Bonus Chapter: After

Start from the beginning
                                    

Namun kini mataku terpusat ke selembar foto James yang kutempel di samping fotoku bersama Liam. Aku diam-diam memotretnya saat di basecamp.

Sudah sebulan lebih sejak James menjengukku di rumah sakit. Sejak itu kami memang masih berkomunikasi melalui pesan singkat dan video call. Tetapi rasanya semua itu tidak cukup karena aku ingin melihat dan mengobrol dengannya secara langsung.

"Kau merindukan James?"

"Tidak," aku menjawabnya dengan cepat sambil berjalan menuju kasur.

"Oh, kau mau berbohong lagi padaku?" Ayah bertanya dengan nada meledek. Tidak perlu malu-malu begitu, Nak."
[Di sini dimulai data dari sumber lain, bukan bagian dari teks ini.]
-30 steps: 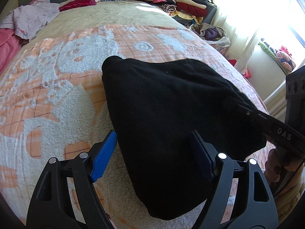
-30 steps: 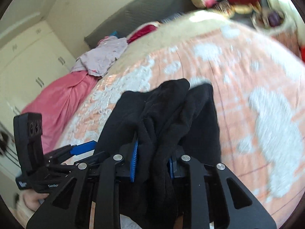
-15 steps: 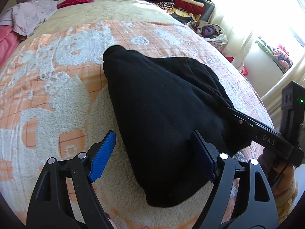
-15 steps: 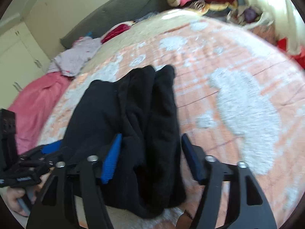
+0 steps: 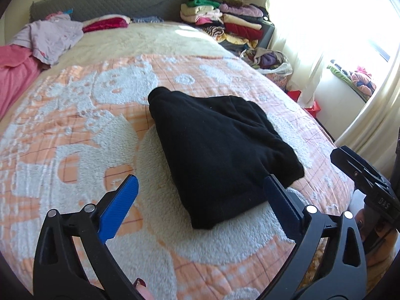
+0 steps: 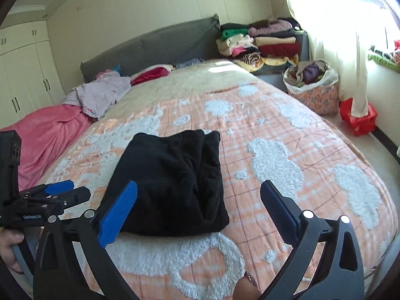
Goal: Fold small clothes
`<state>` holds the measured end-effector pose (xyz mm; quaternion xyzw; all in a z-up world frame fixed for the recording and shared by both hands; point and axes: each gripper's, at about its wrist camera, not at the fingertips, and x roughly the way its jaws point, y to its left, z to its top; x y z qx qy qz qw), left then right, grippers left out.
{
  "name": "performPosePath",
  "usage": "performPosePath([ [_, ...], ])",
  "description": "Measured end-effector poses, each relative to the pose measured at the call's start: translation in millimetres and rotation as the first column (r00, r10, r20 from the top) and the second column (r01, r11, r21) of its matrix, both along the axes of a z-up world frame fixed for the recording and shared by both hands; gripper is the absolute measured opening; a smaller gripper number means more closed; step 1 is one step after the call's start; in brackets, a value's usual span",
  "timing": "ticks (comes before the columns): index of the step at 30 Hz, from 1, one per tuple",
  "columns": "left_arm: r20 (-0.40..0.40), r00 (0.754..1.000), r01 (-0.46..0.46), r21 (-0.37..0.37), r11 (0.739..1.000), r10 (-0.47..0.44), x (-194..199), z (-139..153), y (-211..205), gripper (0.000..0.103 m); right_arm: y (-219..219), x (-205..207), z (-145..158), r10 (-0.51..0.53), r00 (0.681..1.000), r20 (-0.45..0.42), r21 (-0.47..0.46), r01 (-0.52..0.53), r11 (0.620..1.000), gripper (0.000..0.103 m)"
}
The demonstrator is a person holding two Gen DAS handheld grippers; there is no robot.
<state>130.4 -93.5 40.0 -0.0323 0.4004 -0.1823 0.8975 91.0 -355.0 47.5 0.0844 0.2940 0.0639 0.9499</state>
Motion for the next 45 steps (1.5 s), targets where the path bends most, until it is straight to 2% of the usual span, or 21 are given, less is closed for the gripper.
performPosePath([
  [7, 0.041, 0.999, -0.016, 0.016, 1.0, 0.015, -24.4, 7.5, 9.6, 0.094, 7.4, -30.9, 9.2, 0.0, 0.999, 0.04, -0.027, 0.001, 1.0, 0.098],
  [13, 0.05, 0.998, -0.032, 0.026, 0.999, 0.03, -43.4, 4.0, 19.5, 0.094, 16.7, -47.9, 4.5, 0.012, 1.0, 0.017, -0.03, -0.012, 0.999, 0.098],
  [25, 0.013, 0.999, -0.051, 0.036, 0.998, 0.051, -68.5, -20.1, 31.8, 0.094, 34.1, -72.4, -35.4, -0.011, 0.993, -0.115, -0.044, 0.006, 0.999, 0.098],
  [35, -0.027, 0.997, -0.072, 0.039, 0.997, 0.073, -75.4, -36.1, 37.2, 0.094, 44.5, -80.6, -42.7, 0.001, 0.992, -0.123, -0.071, -0.01, 0.997, 0.098],
  [45, -0.034, 0.995, -0.091, 0.053, 0.994, 0.093, -77.3, -38.6, 40.4, 0.094, 47.2, -80.6, -45.2, 0.008, 0.992, -0.125, -0.067, -0.016, 0.998, 0.098],
])
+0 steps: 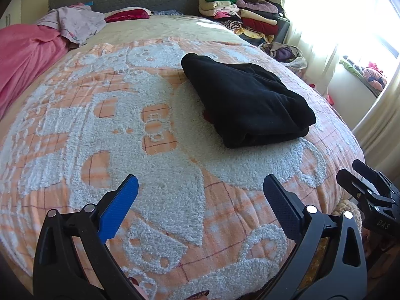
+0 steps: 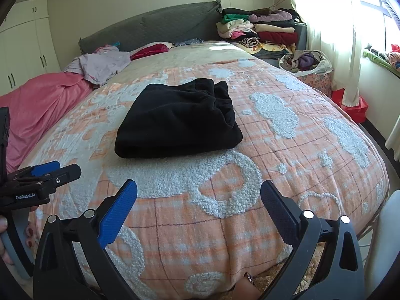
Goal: Fold small clothes
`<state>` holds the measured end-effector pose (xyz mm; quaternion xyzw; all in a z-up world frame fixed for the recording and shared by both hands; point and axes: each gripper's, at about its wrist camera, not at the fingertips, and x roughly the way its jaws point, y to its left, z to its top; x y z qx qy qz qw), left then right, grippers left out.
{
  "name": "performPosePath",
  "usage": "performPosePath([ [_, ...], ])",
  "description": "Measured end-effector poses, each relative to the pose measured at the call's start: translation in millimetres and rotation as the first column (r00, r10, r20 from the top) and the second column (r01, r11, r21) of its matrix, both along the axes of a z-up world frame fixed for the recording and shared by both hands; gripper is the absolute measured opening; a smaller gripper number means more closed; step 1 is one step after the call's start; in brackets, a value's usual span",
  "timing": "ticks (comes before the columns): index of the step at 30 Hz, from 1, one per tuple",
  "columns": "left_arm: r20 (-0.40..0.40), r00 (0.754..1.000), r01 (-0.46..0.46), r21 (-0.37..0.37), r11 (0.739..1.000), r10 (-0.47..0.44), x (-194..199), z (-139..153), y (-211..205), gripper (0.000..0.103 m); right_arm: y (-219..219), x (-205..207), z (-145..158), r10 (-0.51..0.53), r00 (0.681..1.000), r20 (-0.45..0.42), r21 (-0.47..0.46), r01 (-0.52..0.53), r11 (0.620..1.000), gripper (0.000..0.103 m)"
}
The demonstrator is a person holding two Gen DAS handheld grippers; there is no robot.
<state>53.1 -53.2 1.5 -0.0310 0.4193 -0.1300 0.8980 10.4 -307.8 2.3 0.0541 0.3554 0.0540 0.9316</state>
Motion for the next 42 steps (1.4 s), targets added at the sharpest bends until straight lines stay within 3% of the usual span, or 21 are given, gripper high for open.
performPosePath([
  [42, -0.002, 1.0, -0.011, 0.017, 1.0, 0.011, -10.2, 3.0, -0.4, 0.094, 2.7, -8.5, 4.0, -0.004, 1.0, 0.014, -0.004, 0.004, 1.0, 0.098],
])
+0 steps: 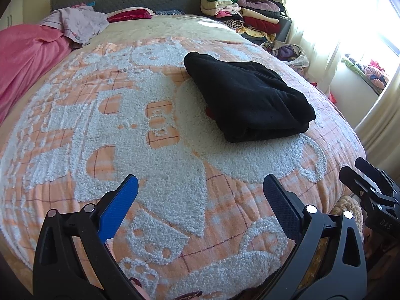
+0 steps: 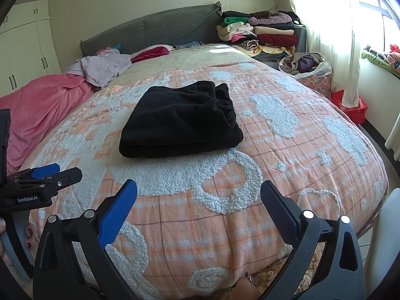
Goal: Fold small clothes
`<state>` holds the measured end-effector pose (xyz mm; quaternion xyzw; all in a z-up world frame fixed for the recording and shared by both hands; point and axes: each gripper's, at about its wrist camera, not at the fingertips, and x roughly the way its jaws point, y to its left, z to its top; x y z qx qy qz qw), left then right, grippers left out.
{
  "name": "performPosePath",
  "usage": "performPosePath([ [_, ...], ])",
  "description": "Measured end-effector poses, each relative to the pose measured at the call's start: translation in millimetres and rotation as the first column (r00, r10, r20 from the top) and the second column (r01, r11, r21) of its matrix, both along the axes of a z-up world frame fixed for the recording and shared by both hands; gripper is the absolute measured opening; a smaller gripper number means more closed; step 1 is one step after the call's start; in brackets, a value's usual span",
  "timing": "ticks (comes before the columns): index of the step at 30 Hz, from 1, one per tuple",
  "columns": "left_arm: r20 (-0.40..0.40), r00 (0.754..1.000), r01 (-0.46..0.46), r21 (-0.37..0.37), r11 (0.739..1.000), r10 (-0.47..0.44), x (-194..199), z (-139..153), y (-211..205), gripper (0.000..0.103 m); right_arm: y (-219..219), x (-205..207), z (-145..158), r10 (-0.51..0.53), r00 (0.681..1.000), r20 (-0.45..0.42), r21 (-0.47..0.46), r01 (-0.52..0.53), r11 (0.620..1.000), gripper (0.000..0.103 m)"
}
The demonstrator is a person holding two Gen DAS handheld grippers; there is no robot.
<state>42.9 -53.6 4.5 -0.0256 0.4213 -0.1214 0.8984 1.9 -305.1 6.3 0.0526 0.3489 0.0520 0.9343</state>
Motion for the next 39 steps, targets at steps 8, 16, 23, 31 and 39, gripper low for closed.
performPosePath([
  [8, -0.002, 1.0, -0.002, -0.002, 1.0, 0.002, -1.3, 0.9, 0.2, 0.094, -0.7, -0.2, 0.2, 0.0, 1.0, 0.001, 0.001, 0.0, 1.0, 0.098],
  [16, -0.004, 1.0, 0.008, -0.011, 1.0, -0.008, -4.9, 2.8, -1.9, 0.094, -1.9, -1.4, 1.4, -0.003, 1.0, -0.004, 0.004, 0.003, 1.0, 0.098],
  [23, -0.008, 1.0, 0.009, -0.016, 1.0, -0.009, -5.5, 2.8, -1.9, 0.094, -2.5, -2.3, 0.9, -0.007, 1.0, -0.004, 0.0, 0.007, 1.0, 0.098],
  [31, -0.013, 1.0, 0.0, 0.006, 1.0, 0.0, -5.9, 1.6, -2.3, 0.094, -3.4, -4.2, 0.1, -0.014, 1.0, -0.001, -0.002, 0.014, 1.0, 0.098],
  [39, -0.037, 0.999, -0.012, 0.046, 0.999, 0.014, -3.1, -3.0, -0.8, 0.094, -21.2, -9.8, 3.2, -0.113, 0.994, -0.003, -0.007, 0.112, 0.994, 0.098],
])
Bagaimana tidak malu? Aku bisa saja menjawabnya dengan jujur namun aku merasa agak aneh jika mengobrol mengenai hubunganku dengan James bersama Ayah. Ia selalu protektif jika saja aku berhubungan dengan lelaki. Tempo hari, setelah James pulang dan Ibuku sedang menemaniku di rumah sakit, Ibu bercerita kalau saat James datang ke rumah hari itu, Ayah tampak tidak senang. Ia mencengkeram tangan James. Ibu bilang James tidak terlalu menunjukkan ekspresi kesakitan namun Ibu dapat melihat urat tangan dan leher Ayah selama menjabat tangan James.

"Selamat malam, Ayah," aku segera berbaring memunggungi Ayahku.

"Hei, Ayah masih mau berbicara denganmu, tahu?" tanya Ayah. Aku merasakan tangannya yang lebar mengusap rambutku.

Maka aku pun merubah posisiku menjadi terlentang. Ayah duduk di sampingku dan berbicara dengan lembut. "Berjanjilah kalau kau tidak akan menyembunyikan hal apapun dariku dan Ibumu, Nak."

Aku tidak langsung menjawab. Aku memandangi ekspresi Ayah. Ekspresinya biasa saja namun sorot matanya sedih dan gelisah. Ini membuatku menyesali perbuatanku yang ternyata membuat Ayah dan Ibu menderita.

Seharusnya aku tidak melakukan hal itu; menabrakkan diriku ke mobil. Aku sungguh bodoh. Aku tidak tahu apa yang kufikirkan saat itu. Kurasa aku terlalu marah dan sedih karena segala ucapan Winny. Terutama setelah apa saja yang kualami selama di London.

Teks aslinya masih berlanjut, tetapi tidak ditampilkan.